## Exercise brief
From the line containing "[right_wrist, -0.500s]" through the last line of the listing, output each line exactly as it stands. Omit pictures.
Data shown Block Start
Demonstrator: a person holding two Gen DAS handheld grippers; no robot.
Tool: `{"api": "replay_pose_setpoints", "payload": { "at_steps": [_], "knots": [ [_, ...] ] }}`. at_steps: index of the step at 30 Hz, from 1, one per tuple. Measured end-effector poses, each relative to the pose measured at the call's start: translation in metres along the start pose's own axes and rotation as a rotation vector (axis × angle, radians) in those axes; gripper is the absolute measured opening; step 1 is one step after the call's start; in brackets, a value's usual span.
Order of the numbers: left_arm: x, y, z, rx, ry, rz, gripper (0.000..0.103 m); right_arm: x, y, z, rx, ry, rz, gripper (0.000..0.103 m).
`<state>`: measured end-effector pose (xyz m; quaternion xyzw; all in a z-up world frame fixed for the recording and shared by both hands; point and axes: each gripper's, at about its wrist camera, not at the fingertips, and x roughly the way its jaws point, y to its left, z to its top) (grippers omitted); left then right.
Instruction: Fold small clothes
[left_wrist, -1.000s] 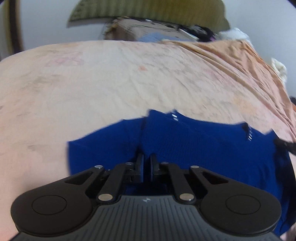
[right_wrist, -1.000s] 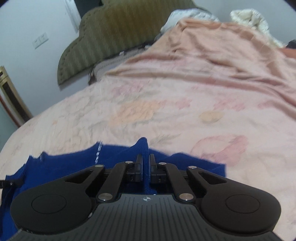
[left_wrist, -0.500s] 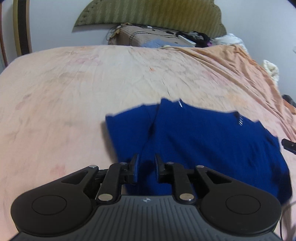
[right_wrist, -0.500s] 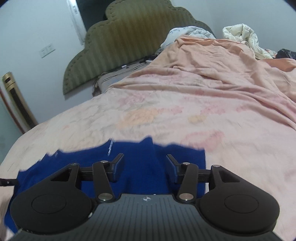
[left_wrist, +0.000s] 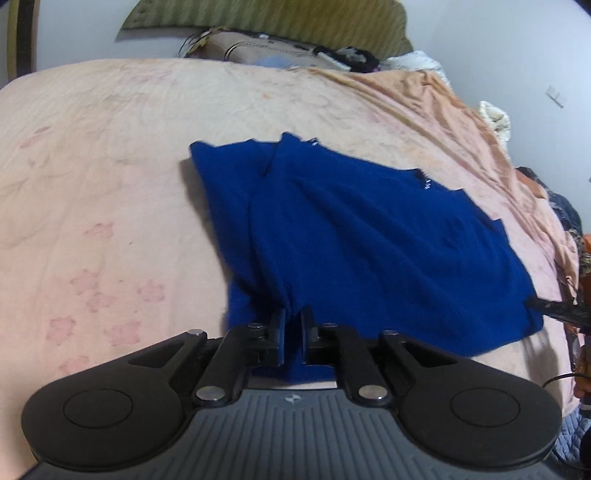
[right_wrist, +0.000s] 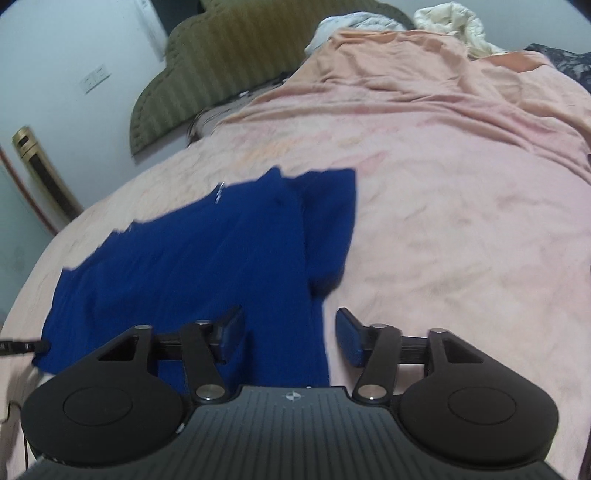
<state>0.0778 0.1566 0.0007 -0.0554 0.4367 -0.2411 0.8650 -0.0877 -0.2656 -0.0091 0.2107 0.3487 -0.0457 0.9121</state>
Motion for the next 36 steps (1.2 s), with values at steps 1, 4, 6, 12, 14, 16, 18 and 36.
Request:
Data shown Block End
## Result for this task
[right_wrist, -0.500s] 
[left_wrist, +0.000s] 
[right_wrist, +0.000s] 
<state>0.0778 0.1566 0.0007 -0.0554 0.4367 -0.2411 0.8650 -0.0877 -0.2656 -0.0091 0.2107 0.3487 -0.0457 0.9121</state>
Motion for the next 36 steps (1.2 s), with values at steps 1, 4, 6, 12, 14, 16, 18 and 36.
Request:

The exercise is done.